A New Form of Fraud Prevention
One company doing something different in the identity space is Arkose Labs, which aims to prevent account takeovers, fraudulent logins, spam, ticket scalping, and multiple payment authorization attempts by identifying and blocking attackers. Companies including Electronic Arts, Singapore Airlines, and GitHub use its tool to prevent abuse before it occurs.
"One recurring issue in identity is verifying users are actually who they say they are," says Arkose Labs co-founder and CEO Kevin Gosschalk. Businesses have tried to make authentication easier for users with fingerprint logins and multifactor authentication; now they're trying to remove passwords altogether. "People generally don't like to do extra steps when they log in to do things online," he adds.
The tool aims to verify the person logging in is the account holder. If the system sees a user attempting to log in and doing something suspicious (credential stuffing attack, for example), it will look at the behavioral signals and trigger enforcement when it notices unusual patterns.

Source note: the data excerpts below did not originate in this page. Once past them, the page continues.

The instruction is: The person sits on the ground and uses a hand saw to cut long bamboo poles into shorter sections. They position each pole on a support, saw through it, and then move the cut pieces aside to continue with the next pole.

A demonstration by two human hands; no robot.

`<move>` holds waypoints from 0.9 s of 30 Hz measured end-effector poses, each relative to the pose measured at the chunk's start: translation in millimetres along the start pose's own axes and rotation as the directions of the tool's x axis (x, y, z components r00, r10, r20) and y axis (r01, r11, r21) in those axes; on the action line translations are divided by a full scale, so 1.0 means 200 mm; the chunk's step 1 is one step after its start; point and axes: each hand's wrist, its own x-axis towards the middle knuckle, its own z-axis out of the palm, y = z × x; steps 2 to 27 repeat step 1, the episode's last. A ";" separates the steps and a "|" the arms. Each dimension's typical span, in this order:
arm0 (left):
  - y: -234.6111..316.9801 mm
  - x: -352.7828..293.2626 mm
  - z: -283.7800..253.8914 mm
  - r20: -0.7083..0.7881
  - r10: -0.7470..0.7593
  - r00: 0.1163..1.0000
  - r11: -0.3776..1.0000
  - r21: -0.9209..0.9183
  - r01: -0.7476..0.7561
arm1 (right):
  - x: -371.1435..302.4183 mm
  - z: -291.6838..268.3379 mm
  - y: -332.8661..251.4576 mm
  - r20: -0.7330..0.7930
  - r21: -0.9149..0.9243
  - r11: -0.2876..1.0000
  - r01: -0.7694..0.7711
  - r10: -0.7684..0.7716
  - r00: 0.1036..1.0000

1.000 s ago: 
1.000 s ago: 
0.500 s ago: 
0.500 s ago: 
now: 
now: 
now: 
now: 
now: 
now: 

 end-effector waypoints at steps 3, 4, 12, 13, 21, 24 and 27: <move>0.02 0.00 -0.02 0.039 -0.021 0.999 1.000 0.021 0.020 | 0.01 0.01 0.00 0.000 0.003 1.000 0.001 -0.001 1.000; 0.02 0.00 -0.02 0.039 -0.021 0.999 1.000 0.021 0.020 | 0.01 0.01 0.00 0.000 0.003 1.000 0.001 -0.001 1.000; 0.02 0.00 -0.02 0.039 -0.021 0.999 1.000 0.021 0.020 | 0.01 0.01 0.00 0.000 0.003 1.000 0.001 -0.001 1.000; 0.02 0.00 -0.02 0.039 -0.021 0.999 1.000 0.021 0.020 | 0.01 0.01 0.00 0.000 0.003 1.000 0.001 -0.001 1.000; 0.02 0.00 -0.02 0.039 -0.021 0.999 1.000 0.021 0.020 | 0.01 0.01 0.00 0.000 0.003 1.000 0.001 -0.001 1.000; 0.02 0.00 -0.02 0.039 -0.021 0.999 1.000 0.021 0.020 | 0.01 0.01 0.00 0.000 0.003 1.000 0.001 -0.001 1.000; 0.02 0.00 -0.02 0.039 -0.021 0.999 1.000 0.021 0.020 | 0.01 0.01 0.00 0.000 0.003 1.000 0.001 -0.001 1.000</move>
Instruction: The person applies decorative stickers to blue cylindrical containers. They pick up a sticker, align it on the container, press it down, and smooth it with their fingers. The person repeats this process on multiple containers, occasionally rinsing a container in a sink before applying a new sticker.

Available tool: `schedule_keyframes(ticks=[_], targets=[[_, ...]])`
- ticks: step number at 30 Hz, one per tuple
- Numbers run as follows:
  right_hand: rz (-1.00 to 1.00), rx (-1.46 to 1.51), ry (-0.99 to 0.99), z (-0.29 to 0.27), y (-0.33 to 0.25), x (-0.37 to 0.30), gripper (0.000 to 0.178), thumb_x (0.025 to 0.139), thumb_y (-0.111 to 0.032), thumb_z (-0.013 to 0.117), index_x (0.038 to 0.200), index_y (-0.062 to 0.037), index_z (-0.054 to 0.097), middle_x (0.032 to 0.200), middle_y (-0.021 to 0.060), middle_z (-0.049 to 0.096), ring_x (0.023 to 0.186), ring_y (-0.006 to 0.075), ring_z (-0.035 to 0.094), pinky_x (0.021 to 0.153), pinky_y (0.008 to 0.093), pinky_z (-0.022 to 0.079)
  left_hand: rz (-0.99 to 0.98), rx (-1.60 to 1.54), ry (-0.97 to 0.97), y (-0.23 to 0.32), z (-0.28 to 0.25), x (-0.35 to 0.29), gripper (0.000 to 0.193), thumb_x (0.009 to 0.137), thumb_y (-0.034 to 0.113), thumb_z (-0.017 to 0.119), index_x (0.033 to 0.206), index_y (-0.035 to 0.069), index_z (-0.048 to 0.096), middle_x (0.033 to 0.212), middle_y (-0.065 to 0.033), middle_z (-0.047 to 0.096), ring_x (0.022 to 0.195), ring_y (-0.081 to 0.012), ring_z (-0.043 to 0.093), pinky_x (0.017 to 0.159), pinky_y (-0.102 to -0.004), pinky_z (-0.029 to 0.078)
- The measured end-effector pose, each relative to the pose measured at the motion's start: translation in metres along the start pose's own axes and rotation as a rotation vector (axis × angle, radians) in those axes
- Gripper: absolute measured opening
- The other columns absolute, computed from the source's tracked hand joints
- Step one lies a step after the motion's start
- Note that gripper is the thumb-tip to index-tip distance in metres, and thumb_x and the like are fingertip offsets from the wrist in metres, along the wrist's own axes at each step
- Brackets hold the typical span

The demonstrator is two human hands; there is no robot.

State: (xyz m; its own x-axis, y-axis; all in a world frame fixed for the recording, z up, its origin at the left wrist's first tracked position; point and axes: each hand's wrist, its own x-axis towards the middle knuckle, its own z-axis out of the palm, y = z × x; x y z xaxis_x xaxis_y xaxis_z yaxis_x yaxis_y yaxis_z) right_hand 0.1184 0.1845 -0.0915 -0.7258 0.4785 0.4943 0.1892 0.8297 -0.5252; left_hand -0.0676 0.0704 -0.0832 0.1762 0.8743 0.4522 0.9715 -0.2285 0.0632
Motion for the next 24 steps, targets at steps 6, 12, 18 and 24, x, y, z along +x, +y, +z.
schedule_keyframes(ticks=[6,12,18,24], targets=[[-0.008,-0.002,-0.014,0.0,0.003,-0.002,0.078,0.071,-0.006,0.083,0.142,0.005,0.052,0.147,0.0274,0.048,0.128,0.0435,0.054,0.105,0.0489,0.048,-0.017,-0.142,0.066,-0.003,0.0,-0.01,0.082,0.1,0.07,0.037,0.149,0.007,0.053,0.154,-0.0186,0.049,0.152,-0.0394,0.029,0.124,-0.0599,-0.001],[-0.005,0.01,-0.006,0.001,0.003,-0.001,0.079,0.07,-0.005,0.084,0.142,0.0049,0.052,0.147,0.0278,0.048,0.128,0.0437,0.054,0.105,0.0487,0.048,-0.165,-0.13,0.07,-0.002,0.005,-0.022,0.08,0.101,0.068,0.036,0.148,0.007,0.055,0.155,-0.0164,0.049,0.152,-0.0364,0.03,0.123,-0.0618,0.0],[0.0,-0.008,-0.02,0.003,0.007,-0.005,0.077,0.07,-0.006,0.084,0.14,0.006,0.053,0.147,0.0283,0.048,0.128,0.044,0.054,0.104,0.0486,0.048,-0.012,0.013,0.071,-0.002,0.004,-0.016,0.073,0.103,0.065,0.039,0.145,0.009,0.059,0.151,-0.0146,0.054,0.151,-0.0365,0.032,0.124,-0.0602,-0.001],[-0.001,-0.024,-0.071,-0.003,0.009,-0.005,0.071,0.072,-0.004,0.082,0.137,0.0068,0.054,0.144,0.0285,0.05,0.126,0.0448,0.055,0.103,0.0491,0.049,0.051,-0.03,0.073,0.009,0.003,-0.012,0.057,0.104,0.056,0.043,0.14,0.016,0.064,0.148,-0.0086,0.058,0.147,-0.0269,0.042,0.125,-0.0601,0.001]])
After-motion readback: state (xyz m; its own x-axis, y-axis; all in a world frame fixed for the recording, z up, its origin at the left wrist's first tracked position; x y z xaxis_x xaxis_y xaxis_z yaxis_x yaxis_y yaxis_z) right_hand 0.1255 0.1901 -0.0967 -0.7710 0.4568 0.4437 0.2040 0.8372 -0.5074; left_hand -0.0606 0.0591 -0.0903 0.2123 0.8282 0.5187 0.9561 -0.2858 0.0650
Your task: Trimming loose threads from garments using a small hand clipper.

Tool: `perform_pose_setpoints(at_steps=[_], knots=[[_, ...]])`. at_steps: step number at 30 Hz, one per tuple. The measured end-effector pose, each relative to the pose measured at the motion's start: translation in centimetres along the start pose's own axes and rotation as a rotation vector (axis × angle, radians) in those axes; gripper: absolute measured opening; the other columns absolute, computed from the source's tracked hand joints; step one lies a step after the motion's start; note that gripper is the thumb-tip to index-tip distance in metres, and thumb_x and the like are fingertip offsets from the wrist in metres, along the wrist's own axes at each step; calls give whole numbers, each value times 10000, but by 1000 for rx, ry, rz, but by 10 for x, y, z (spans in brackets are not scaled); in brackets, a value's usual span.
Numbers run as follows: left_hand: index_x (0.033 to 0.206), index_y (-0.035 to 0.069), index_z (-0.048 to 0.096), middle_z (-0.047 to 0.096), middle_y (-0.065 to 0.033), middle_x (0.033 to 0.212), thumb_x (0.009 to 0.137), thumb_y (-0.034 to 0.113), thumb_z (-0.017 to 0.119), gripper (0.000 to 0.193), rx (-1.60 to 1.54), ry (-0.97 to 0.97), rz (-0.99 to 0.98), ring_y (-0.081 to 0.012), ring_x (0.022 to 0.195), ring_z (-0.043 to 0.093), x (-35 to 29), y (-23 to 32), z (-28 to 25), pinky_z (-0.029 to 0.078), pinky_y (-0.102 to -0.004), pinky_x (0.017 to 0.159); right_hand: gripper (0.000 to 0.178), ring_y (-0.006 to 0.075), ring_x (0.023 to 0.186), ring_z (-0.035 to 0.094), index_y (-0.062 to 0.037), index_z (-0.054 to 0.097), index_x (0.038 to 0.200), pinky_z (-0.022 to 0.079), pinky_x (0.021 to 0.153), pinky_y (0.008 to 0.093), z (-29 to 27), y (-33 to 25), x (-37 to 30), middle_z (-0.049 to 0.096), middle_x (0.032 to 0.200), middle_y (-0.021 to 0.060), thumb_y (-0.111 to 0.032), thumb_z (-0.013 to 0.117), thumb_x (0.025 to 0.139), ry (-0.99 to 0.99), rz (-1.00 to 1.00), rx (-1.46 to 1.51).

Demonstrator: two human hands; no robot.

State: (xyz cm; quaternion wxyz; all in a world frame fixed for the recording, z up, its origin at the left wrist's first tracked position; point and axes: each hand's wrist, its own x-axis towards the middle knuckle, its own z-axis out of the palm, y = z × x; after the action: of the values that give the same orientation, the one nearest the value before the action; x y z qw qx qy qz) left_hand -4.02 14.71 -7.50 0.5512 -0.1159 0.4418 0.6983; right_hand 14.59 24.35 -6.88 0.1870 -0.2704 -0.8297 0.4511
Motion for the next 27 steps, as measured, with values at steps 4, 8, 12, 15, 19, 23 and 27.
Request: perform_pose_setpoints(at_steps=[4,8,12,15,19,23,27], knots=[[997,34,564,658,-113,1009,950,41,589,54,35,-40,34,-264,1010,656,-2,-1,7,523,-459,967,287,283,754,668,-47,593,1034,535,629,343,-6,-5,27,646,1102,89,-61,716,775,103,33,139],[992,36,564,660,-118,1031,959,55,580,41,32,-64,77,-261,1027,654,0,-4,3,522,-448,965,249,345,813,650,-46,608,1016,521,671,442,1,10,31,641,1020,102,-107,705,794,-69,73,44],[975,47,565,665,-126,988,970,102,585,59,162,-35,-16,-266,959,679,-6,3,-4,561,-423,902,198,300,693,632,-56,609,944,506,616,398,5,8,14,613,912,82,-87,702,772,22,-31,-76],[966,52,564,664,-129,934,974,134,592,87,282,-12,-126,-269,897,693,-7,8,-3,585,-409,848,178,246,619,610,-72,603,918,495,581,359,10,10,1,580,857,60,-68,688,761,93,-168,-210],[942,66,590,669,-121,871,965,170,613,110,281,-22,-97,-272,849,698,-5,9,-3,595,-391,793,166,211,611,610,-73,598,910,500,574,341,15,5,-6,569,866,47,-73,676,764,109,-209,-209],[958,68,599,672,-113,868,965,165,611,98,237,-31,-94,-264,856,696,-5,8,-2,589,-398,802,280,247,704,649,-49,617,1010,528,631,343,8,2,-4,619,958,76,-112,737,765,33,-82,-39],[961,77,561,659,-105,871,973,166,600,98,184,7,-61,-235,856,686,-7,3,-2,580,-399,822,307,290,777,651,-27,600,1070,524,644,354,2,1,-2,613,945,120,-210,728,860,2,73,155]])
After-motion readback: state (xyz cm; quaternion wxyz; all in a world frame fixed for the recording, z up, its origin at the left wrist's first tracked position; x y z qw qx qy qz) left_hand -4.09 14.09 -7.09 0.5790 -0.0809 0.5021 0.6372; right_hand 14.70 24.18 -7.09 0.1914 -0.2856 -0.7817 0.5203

The goal is to make it more expensive for actors to conduct attacks that leverage users' identities. The tool never blocks or drops a user, even if it's suspicious. It instead presents them with increasingly complex challenges – things a human could complete effectively but are difficult for a script to get around. For example, it will present an image of a dog, but the image is a 3D model that commercial software won't be able to interpret in real time.
Grossman, who is on the Arkose Labs board, joined the company over two years ago because he says it's tackling the problem is ways other companies have not – and it's changing the game for attackers, who can't get past it. He describes Dark Web message boards, where a community of cybercriminals express frustration over what they call "Funcaptcha."
"Any time Arkose comes up, you really see them whine and complain because they can't get past it, and the cost is going up," Grossman says. He expects the company's approach, which uses computer-generated avatars, will work long-term to prevent account takeover abuse, generating fake accounts, airline price scraping, and other forms of online fraud.
Case Study: Identity in the Cloud
Brunswick shifted its approach to identity management when it switched from a data center-centric model to a cloud-first approach.
"People are scared of moving to the cloud," Mitchell says. "In order to embrace and utilize that technology, one of the things Brunswick has done is focus on identity as the new edge. We're focusing on using identity as the point of protection for its new form of infrastructure."
Every company undergoing a tech transformation has different challenges depending on their infrastructure. For Brunswick, a 175-year-old corporation, Mitchell says there was a challenge in managing identities across myriad disparate systems and applications. As more people continue to adopt cloud, it's going to be a "natural transition" for many.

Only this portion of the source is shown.